▶ Given entries
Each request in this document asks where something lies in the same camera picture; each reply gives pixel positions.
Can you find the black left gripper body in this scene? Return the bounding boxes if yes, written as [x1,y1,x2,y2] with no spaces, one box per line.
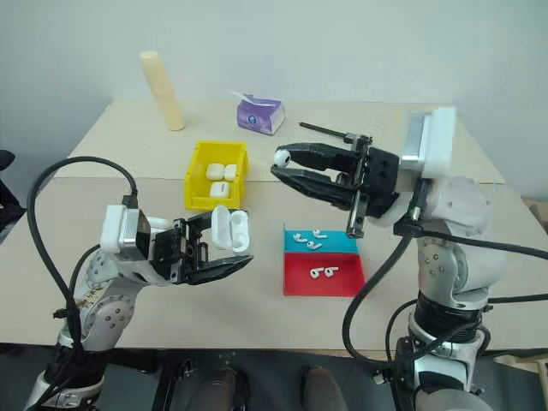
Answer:
[149,217,211,286]

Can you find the purple tissue pack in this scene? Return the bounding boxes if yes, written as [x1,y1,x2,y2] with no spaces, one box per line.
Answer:
[228,89,287,137]

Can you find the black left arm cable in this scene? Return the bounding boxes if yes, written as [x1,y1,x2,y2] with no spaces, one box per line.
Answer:
[26,156,140,411]

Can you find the black object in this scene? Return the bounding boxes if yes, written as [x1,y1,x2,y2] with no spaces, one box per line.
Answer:
[0,149,27,246]

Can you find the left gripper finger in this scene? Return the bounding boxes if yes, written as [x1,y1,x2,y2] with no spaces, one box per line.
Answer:
[187,211,215,237]
[186,254,255,286]

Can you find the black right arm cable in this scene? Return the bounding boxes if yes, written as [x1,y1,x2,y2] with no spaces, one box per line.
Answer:
[482,292,548,306]
[421,229,548,261]
[341,217,423,370]

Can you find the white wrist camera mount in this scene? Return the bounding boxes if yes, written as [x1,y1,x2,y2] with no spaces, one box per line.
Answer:
[378,105,458,226]
[100,204,172,287]

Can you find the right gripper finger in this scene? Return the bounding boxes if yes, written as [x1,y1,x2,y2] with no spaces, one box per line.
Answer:
[276,140,360,173]
[270,165,356,211]

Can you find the blue and red tray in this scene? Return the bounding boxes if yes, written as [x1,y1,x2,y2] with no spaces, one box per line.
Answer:
[282,221,369,298]

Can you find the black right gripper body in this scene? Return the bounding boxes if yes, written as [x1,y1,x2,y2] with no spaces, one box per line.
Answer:
[344,134,402,239]

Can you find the yellow plastic bin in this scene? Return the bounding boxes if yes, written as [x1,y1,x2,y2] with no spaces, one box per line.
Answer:
[183,140,251,212]

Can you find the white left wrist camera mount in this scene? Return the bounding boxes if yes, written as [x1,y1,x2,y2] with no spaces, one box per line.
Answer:
[100,204,172,287]

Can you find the dark rounded shape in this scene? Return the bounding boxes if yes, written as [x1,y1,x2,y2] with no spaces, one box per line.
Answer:
[302,365,348,411]
[194,366,252,411]

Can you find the beige cylinder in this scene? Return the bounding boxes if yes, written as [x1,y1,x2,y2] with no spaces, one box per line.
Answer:
[140,50,187,132]

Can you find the white earbud case with label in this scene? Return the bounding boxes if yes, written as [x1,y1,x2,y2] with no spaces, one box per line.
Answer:
[209,181,234,200]

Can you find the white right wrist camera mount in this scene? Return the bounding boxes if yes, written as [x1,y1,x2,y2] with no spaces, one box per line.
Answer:
[378,105,458,226]

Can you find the thin black rod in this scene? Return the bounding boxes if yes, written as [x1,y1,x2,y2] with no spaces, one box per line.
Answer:
[299,122,350,140]

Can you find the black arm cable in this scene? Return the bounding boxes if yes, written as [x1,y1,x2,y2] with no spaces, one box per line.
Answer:
[26,156,140,411]
[482,292,548,306]
[341,217,423,370]
[421,229,548,261]

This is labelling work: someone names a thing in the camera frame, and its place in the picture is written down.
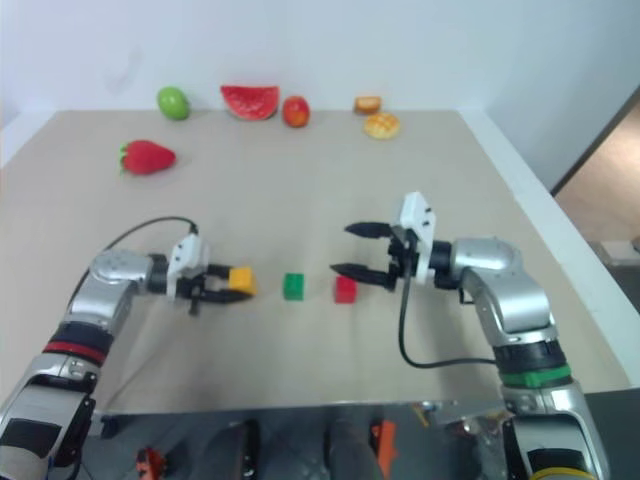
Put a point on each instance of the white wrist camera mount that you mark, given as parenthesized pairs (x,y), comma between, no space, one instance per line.
(187,257)
(419,220)

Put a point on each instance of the green toy apple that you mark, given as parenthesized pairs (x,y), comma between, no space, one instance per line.
(173,103)

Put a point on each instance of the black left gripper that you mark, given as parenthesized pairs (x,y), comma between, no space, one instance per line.
(192,290)

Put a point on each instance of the red toy apple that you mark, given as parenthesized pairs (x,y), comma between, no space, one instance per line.
(296,111)

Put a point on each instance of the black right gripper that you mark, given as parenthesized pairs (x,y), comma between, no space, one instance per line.
(400,260)

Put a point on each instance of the small brown toy bread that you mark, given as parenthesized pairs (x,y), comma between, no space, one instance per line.
(368,105)

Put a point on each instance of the toy watermelon slice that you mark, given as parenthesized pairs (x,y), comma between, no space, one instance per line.
(250,102)

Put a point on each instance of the round yellow toy bun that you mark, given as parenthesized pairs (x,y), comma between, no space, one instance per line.
(382,126)

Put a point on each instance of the red toy strawberry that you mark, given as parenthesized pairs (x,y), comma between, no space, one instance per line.
(147,157)

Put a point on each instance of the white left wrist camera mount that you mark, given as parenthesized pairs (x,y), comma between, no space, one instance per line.
(187,257)

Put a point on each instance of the dark rounded shape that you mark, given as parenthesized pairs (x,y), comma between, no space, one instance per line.
(350,445)

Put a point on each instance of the orange clamp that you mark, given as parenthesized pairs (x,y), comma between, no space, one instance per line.
(150,460)
(386,440)

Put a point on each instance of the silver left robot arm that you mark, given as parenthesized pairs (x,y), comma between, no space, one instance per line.
(95,300)

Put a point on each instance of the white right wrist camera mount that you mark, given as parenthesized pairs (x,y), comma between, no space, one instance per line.
(419,220)

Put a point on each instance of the green cube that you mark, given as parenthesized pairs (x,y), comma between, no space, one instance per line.
(294,287)

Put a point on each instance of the red cube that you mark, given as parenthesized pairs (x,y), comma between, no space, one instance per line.
(345,290)

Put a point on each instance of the yellow cube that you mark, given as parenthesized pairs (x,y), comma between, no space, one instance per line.
(242,281)

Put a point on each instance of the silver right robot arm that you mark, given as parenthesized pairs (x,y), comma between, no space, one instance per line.
(520,310)

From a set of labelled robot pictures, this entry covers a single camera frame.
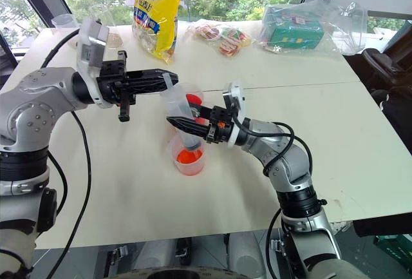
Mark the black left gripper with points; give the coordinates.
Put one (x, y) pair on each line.
(111, 82)

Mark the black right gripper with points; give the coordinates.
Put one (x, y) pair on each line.
(220, 124)

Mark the clear plastic syringe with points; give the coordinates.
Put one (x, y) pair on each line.
(178, 105)

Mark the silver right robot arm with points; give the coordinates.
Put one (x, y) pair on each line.
(289, 166)

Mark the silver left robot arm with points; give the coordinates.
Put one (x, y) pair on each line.
(35, 98)

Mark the clear cup with red liquid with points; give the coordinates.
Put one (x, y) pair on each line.
(190, 163)
(194, 98)

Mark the empty clear plastic cup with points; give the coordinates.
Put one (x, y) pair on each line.
(64, 21)

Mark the small clear container of grains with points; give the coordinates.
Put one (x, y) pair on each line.
(115, 40)

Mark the yellow snack bag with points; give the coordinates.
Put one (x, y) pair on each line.
(161, 11)

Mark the clear plastic measuring beaker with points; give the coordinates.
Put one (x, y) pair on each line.
(101, 13)

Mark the clear bag of wrapped snacks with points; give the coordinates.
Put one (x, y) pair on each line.
(225, 39)

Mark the green box in plastic bag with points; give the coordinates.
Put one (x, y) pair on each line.
(289, 31)

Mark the dark brown chair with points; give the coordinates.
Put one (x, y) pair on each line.
(383, 73)

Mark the green plastic crate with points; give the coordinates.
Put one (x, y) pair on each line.
(394, 248)

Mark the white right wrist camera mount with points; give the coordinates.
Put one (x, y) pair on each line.
(237, 98)

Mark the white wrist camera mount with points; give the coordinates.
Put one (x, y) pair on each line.
(237, 98)
(91, 50)

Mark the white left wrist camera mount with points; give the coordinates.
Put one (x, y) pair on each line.
(91, 50)

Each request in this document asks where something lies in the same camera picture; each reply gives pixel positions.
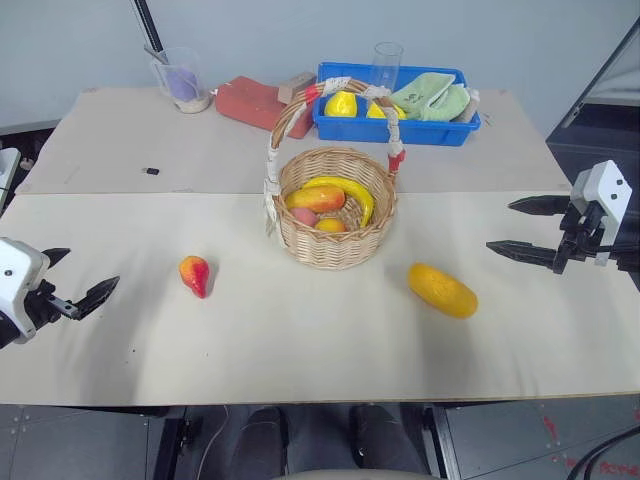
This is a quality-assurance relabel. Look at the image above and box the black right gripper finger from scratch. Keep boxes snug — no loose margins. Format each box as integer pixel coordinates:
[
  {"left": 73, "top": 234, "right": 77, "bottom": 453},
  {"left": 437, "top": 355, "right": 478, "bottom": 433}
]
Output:
[
  {"left": 485, "top": 239, "right": 559, "bottom": 270},
  {"left": 506, "top": 194, "right": 572, "bottom": 219}
]

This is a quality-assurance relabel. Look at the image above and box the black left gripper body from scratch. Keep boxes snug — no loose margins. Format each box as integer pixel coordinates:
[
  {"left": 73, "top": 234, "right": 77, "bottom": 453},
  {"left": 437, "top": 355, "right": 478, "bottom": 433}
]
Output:
[{"left": 21, "top": 278, "right": 82, "bottom": 332}]

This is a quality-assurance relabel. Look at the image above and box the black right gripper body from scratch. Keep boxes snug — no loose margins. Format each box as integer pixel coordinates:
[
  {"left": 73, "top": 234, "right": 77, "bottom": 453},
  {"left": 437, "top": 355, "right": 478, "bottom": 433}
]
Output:
[{"left": 552, "top": 198, "right": 616, "bottom": 276}]

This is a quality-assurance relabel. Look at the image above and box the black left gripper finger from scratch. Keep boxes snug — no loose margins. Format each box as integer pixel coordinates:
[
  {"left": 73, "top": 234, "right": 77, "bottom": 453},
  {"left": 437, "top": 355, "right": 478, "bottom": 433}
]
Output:
[
  {"left": 41, "top": 247, "right": 72, "bottom": 272},
  {"left": 73, "top": 274, "right": 121, "bottom": 322}
]

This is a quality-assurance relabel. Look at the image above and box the long orange-yellow papaya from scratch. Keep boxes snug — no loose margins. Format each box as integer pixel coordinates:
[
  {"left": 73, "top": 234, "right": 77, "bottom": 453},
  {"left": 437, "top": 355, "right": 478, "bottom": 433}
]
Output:
[{"left": 406, "top": 262, "right": 479, "bottom": 320}]

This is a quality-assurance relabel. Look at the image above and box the white device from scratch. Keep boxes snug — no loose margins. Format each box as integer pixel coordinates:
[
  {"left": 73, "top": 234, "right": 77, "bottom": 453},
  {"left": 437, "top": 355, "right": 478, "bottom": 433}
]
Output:
[{"left": 0, "top": 146, "right": 22, "bottom": 212}]

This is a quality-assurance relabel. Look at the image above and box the red and yellow pear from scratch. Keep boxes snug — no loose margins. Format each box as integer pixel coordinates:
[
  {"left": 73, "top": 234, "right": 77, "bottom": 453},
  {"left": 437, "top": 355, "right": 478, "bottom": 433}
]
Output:
[{"left": 178, "top": 255, "right": 212, "bottom": 300}]

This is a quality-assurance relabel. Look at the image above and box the black cabinet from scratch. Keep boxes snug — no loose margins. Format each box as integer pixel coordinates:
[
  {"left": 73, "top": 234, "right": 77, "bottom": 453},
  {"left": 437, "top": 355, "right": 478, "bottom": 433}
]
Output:
[{"left": 544, "top": 18, "right": 640, "bottom": 292}]

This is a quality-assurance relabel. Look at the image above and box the green cloth glove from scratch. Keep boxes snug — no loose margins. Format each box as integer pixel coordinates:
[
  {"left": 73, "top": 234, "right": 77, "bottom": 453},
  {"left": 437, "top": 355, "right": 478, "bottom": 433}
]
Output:
[{"left": 389, "top": 72, "right": 474, "bottom": 123}]

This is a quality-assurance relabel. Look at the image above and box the blue plastic bin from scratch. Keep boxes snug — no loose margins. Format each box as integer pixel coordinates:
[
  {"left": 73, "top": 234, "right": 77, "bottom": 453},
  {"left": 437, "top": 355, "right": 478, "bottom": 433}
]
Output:
[{"left": 312, "top": 61, "right": 483, "bottom": 148}]

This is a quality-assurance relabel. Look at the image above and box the yellow banana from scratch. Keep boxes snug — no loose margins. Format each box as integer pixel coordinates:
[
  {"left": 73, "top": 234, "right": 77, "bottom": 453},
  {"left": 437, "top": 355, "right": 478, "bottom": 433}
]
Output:
[{"left": 301, "top": 176, "right": 376, "bottom": 229}]

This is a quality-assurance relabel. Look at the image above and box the yellow lemon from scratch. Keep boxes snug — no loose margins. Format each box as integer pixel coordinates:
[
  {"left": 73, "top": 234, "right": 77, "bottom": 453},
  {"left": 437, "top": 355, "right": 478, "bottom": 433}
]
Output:
[
  {"left": 366, "top": 98, "right": 408, "bottom": 122},
  {"left": 324, "top": 90, "right": 361, "bottom": 119}
]

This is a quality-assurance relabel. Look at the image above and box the clear plastic measuring cup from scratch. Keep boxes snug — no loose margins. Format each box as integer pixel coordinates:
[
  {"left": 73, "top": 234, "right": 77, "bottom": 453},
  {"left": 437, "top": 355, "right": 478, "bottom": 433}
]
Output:
[{"left": 149, "top": 46, "right": 213, "bottom": 116}]

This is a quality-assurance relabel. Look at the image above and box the clear drinking glass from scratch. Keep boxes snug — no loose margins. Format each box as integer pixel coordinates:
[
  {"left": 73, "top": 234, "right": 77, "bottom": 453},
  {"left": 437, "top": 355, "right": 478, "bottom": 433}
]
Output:
[{"left": 370, "top": 42, "right": 405, "bottom": 95}]

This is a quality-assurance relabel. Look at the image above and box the purple scoop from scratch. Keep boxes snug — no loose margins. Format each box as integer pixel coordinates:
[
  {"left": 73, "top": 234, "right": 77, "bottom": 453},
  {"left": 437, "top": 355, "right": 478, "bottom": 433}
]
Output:
[{"left": 166, "top": 68, "right": 197, "bottom": 101}]

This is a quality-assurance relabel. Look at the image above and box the red and yellow mango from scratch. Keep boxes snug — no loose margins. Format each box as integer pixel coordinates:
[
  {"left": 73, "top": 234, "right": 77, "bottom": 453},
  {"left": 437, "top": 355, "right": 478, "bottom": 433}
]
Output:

▶ Exercise description
Look through the records and give only the number of lines where the string "clear" appears.

▶ Answer to the exercise
8